You need masses of documentation for this visa and the process is long, complicated, and therefore expensive. This option is out of reach for many due to the significant cost.

  • H- 1B Visa – These visas are designed to allow business owners to sponsor foreign workers. If you are the business owner, you can apply to sponsor yourself with this visa but it’s a difficult process.

To sponsor a worker, they must have at least a bachelor’s degree while you must have the means to employ them in a specialist role for at least 6 years.

  • L1 – Visa – This visa allows you to bring an exec or a manager from one of your foreign offices to the US. That worker can enter the US with the purpose of running or establishing an US office.
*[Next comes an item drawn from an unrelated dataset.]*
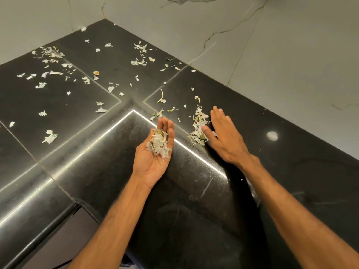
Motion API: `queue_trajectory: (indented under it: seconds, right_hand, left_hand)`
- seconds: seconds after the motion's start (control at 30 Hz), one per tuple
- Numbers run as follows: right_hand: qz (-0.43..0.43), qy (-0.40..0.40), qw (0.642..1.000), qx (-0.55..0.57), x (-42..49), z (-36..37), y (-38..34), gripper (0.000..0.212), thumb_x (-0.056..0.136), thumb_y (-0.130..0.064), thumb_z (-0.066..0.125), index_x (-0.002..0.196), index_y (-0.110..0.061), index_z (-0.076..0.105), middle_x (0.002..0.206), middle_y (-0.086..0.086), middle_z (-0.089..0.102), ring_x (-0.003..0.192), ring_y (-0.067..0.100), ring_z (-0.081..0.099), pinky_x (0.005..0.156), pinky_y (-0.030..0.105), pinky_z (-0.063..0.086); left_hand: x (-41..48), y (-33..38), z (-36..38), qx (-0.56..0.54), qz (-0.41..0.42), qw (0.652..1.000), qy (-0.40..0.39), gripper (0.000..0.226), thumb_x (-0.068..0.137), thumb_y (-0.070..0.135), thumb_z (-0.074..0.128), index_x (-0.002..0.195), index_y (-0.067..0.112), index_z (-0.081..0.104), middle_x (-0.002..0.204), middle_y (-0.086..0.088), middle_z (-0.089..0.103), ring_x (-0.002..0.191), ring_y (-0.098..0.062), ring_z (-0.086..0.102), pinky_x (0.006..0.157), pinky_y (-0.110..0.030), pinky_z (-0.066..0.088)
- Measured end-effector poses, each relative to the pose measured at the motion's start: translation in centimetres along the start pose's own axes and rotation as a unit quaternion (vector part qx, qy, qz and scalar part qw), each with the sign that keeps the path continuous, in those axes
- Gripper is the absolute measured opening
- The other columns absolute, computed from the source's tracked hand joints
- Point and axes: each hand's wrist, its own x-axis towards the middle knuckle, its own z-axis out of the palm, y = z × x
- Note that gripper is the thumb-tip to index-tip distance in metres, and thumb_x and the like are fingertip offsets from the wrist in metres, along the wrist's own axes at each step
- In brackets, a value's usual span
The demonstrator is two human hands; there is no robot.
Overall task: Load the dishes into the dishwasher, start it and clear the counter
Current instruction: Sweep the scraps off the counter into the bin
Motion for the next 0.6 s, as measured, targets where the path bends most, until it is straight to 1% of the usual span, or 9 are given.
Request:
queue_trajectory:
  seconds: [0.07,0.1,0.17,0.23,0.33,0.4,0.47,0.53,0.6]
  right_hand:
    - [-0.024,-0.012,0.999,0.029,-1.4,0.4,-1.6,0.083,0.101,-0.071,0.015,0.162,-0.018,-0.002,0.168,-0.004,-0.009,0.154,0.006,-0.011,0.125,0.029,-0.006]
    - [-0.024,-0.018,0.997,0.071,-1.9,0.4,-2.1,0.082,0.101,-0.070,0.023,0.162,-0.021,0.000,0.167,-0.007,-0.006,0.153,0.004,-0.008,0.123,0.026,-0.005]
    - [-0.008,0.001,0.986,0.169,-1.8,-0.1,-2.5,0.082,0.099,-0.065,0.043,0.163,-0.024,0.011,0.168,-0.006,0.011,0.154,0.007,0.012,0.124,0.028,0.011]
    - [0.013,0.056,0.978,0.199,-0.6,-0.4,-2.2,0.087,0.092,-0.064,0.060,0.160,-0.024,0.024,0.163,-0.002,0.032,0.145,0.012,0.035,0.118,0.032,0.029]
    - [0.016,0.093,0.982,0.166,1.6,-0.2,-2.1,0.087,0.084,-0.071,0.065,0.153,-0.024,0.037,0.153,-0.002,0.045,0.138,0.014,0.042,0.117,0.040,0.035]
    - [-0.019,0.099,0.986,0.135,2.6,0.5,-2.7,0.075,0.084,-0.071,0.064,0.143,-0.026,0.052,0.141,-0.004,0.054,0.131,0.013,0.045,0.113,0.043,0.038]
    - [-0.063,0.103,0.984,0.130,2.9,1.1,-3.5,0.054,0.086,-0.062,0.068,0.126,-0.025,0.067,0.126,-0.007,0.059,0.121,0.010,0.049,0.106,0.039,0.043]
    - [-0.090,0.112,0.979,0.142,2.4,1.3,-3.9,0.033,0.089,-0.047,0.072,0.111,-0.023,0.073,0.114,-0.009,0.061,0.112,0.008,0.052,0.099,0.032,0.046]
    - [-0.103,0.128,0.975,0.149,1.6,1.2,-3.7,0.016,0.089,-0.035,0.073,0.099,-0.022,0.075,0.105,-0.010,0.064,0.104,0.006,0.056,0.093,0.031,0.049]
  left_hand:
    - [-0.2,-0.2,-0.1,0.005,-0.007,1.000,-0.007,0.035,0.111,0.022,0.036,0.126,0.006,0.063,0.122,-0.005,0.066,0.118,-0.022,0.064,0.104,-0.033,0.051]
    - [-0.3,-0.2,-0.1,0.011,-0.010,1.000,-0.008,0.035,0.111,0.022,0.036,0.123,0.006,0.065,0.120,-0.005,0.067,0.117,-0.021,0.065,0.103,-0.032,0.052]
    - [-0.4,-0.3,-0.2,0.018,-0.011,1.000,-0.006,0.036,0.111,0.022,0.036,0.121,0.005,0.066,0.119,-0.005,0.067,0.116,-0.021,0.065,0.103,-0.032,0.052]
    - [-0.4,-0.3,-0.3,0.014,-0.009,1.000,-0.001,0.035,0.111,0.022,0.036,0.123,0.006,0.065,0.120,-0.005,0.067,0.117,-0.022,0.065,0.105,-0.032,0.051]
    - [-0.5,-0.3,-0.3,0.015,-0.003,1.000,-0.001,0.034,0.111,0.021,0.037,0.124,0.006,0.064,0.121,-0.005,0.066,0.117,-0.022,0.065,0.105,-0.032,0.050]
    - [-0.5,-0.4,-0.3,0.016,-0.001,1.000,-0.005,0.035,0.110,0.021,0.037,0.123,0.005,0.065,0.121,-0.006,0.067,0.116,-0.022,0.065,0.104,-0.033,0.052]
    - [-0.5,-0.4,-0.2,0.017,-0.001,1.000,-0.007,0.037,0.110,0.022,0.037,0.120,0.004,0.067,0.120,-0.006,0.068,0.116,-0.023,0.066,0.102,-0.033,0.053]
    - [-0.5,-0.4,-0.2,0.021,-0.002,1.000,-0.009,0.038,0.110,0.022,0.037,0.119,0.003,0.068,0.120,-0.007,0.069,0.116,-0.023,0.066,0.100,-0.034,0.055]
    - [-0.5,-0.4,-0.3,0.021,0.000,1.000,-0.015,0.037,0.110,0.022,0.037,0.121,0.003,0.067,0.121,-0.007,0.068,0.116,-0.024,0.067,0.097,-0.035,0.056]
It is a non-immigrant visa and has a relatively short lifespan of only a few years.

Registering Your Business

We have 5 simple steps to help you register your business in the US. Once you’ve chosen whether to go for an LLC or a C-corp, these steps will see you right.
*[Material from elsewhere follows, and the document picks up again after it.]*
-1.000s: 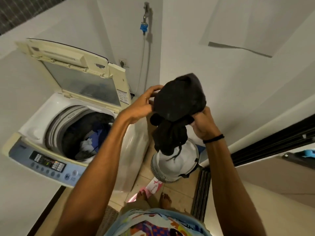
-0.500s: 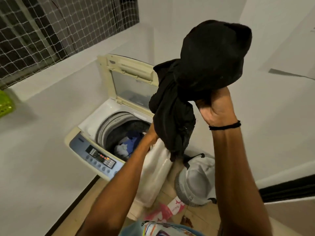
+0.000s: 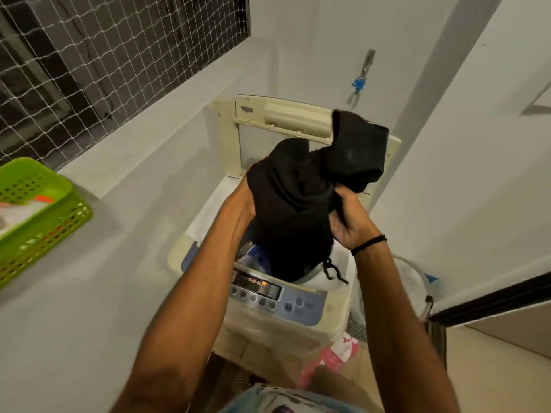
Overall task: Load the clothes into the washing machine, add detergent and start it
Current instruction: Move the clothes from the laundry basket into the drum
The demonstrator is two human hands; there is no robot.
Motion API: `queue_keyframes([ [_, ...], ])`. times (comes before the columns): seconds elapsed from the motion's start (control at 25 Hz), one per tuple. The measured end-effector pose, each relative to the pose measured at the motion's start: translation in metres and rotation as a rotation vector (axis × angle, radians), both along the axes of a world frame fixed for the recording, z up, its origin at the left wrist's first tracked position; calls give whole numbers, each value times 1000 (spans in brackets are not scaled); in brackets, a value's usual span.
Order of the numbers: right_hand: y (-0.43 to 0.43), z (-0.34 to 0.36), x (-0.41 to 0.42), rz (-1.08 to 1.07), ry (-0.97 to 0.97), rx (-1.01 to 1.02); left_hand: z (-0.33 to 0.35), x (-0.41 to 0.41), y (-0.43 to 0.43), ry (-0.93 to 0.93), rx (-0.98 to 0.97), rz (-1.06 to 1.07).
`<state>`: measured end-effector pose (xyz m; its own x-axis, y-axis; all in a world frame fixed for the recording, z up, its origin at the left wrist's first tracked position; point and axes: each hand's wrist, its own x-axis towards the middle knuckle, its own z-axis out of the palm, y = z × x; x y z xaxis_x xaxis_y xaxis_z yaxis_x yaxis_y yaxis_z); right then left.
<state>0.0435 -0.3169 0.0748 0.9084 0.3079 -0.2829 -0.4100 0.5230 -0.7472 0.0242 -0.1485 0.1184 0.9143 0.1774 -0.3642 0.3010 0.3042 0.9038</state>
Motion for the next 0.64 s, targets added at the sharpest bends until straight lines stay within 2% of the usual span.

1. Choose a location for your business

You don’t need to have a physical address in the US or a brick or mortar store. What we mean is choose a state to register your business in.

When choosing a location, you’ll need to consider where most of your business is being conducted. You should incorporate your business in the state where you do business even if it’s a state with higher associated costs and burdens.
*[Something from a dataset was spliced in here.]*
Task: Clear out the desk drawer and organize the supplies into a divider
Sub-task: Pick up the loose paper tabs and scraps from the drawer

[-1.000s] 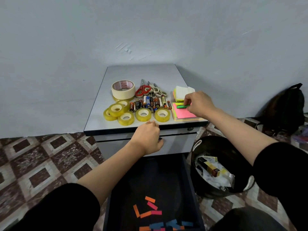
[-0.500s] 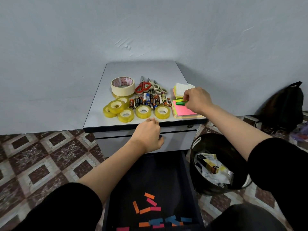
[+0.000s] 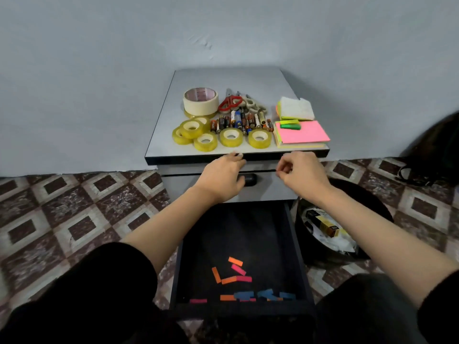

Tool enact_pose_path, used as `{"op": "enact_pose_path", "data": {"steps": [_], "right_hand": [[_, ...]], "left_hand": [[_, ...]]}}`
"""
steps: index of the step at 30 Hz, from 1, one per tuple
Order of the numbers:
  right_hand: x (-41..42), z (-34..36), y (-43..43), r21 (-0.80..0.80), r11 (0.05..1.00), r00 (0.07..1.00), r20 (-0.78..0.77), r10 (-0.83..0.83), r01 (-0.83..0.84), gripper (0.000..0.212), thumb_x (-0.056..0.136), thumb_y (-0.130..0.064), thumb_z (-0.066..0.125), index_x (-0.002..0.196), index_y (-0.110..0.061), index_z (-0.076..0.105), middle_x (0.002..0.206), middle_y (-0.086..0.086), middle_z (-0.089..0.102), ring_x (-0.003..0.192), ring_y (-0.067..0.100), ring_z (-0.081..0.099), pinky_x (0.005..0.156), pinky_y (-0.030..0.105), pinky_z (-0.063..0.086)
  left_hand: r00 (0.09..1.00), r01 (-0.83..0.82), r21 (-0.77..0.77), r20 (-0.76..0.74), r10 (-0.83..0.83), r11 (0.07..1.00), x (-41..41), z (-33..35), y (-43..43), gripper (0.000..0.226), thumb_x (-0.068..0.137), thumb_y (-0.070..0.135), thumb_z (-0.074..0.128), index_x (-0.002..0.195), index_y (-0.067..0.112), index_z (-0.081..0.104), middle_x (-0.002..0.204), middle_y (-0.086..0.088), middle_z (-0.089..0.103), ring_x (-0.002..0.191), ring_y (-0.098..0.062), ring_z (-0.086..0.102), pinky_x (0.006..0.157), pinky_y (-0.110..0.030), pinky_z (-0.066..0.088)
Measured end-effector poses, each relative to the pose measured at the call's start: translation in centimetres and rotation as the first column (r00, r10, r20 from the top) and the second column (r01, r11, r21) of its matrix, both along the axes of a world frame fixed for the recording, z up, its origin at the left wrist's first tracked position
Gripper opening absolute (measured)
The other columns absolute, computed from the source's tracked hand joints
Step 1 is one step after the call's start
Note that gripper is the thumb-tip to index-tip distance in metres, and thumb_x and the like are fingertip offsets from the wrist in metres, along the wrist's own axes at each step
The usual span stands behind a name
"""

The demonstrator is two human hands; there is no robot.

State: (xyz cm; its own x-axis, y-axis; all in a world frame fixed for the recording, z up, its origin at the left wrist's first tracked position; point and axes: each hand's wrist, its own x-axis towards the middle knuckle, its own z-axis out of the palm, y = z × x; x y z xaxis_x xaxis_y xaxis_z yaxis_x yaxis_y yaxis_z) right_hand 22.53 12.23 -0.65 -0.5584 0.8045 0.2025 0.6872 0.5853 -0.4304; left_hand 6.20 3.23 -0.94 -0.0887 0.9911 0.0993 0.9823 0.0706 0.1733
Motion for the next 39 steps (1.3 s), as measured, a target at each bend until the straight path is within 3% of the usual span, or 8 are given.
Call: {"op": "enact_pose_path", "data": {"steps": [4, 11, 17, 23, 28, 33, 36, 39], "right_hand": [[0.7, -3.9, -3.3, -0.089, 0.993, 0.997, 0.025, 0.079, -0.076, 0.008, 0.078, -0.007, 0.065, 0.075, -0.013, 0.069, 0.068, -0.004, 0.057, 0.072, 0.015, 0.056, 0.066, 0.024, 0.041], [0.4, -10.6, -7.2, -0.287, 0.949, 0.984, 0.082, 0.157, -0.127, 0.020, 0.078, -0.011, 0.068, 0.067, -0.025, 0.060, 0.065, -0.007, 0.058, 0.070, 0.015, 0.060, 0.068, 0.025, 0.047], [-1.1, -15.4, -8.9, -0.441, 0.877, 0.916, 0.242, 0.319, -0.188, 0.012, 0.085, -0.010, 0.061, 0.081, -0.017, 0.069, 0.079, -0.004, 0.060, 0.077, 0.011, 0.056, 0.069, 0.021, 0.040], [-2.6, -20.2, -8.9, -0.531, 0.840, 0.873, 0.351, 0.338, -0.112, 0.012, 0.088, -0.014, 0.060, 0.092, -0.015, 0.071, 0.097, 0.003, 0.067, 0.091, 0.018, 0.061, 0.075, 0.029, 0.048], [-3.9, -23.2, -8.3, -0.521, 0.853, 0.888, 0.396, 0.234, 0.007, 0.013, 0.087, -0.023, 0.062, 0.094, -0.014, 0.069, 0.098, 0.005, 0.066, 0.094, 0.023, 0.061, 0.079, 0.034, 0.051], [-5.6, -25.8, -7.9, -0.498, 0.866, 0.880, 0.432, 0.196, 0.051, 0.031, 0.085, -0.025, 0.067, 0.112, -0.012, 0.062, 0.122, 0.009, 0.056, 0.108, 0.025, 0.056, 0.087, 0.036, 0.048], [-6.0, -27.0, -8.0, -0.497, 0.865, 0.870, 0.453, 0.195, 0.065, 0.036, 0.084, -0.022, 0.068, 0.117, -0.010, 0.057, 0.132, 0.010, 0.049, 0.114, 0.026, 0.053, 0.090, 0.036, 0.045], [-5.8, -28.0, -8.1, -0.496, 0.862, 0.896, 0.424, 0.132, 0.108, 0.032, 0.083, -0.021, 0.070, 0.112, -0.008, 0.062, 0.124, 0.007, 0.050, 0.112, 0.024, 0.051, 0.087, 0.034, 0.045]], "left_hand": [[0.989, -0.041, -0.005, 0.139, 0.041, 0.999, -0.4, -4.0, -3.8, 0.034, 0.090, 0.019, 0.052, 0.122, 0.011, 0.061, 0.130, -0.006, 0.058, 0.121, -0.025, 0.051, 0.101, -0.035, 0.040], [0.970, -0.103, -0.310, 0.179, 0.164, 0.945, -1.9, -12.7, -9.8, 0.024, 0.090, 0.019, 0.055, 0.107, 0.014, 0.071, 0.115, -0.002, 0.067, 0.109, -0.020, 0.059, 0.095, -0.035, 0.045], [0.946, -0.134, -0.463, 0.205, 0.253, 0.876, -2.8, -17.8, -10.8, 0.023, 0.091, 0.021, 0.054, 0.100, 0.011, 0.074, 0.108, -0.003, 0.070, 0.096, -0.022, 0.064, 0.086, -0.037, 0.052], [0.955, -0.049, -0.556, 0.217, 0.202, 0.830, -2.5, -22.0, -9.3, 0.027, 0.090, 0.019, 0.054, 0.113, 0.017, 0.068, 0.117, -0.003, 0.064, 0.107, -0.022, 0.059, 0.092, -0.035, 0.048], [0.995, 0.074, -0.615, 0.096, -0.019, 0.785, -1.6, -25.3, -8.6, 0.035, 0.092, 0.013, 0.049, 0.125, 0.017, 0.058, 0.124, -0.007, 0.051, 0.119, -0.024, 0.045, 0.099, -0.035, 0.041], [0.990, 0.102, -0.616, -0.012, -0.139, 0.781, -1.1, -26.8, -8.6, 0.034, 0.092, 0.010, 0.047, 0.125, 0.013, 0.053, 0.129, -0.008, 0.046, 0.124, -0.025, 0.038, 0.099, -0.035, 0.034], [0.990, 0.100, -0.623, -0.016, -0.140, 0.776, -1.0, -27.4, -8.6, 0.029, 0.093, 0.013, 0.047, 0.119, 0.013, 0.058, 0.127, -0.007, 0.047, 0.124, -0.025, 0.038, 0.100, -0.035, 0.033], [0.997, 0.070, -0.625, 0.026, -0.069, 0.778, -1.2, -27.6, -8.5, 0.024, 0.092, 0.014, 0.049, 0.113, 0.012, 0.061, 0.124, -0.007, 0.050, 0.122, -0.024, 0.040, 0.098, -0.034, 0.035]]}}
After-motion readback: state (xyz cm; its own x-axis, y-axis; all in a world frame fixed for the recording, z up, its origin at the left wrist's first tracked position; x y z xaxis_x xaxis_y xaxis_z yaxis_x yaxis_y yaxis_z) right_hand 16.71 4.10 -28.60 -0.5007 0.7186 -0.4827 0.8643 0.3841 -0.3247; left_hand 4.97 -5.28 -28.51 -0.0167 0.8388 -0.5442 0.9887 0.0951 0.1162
If, however, your business is not conducted in any particular location, you can choose any state to register in. In that case, you’ll want to choose a lower cost and burden state like Delaware or Nevada.

Most business or tax advisors are familiar with the rules and restrictions of these states because of how many businesses choose to register there.

2. Register Your Name and Business

Depending on the state you register in, the forms may be slightly different, but the overall principle is the same.

First of all, you need a unique name. This name should reflect your business aims and beliefs.

Once you’ve settled on a name, you’ll need to register it in state and trademark it to protect the name on a federal level. At this time, you might also want to register the domain name to prevent it from being taken.

To register, you’ll need a registered agent. Their job is to receive business and legal documents on your behalf. Most states require a registered agent to incorporate a business.

As a foreign business owner, your registered agent’s address will serve as your business correspondence address too.

The final step to registration is to fill in a certificate of incorporation. This is a one-page form that contains the business name, the name and address of your registered agent, and the amount and total value of any shares.

You’ll have to pay a fee based on the amount of capital investment or stock issued.

3. Register With the IRS

Once you’ve registered with your state, you need to let the IRS know about your business. They will issue you with an employer identification number (EIN) which allows you to hire workers, open a bank account, and pay taxes.

You can apply online for free here. Beware, there are some websites out there that will act as intermediary services and charge you.

4. Register with Local Agencies

Depending on your industry and registered location, you may need to register with some additional local agencies.

You don’t need to notify any city or municipal offices when you start your business, but you may need to notify before you can trade in that city or locality.

For more information about state and local information, check out You can search for information by location.

5. Apply for Permits and Licenses

Finally, to get yourself up and running, you’ll need to check whether you need any permits or licenses to operate.

This will depend on the kind of business you run, the industry regulations, and the state laws. For example, if your business needs to import wildlife, you’ll need to get a permit from the Fish and Wildlife Service.

You can check whether or not you need a permit or license here.

Final Thoughts

Paperwork, permits, licenses, and registrations can be incredibly confusing. It’s no wonder whole businesses and services are established to help you navigate the maze of business registration.

Armed with the above information, you should be able to complete the registration process yourself.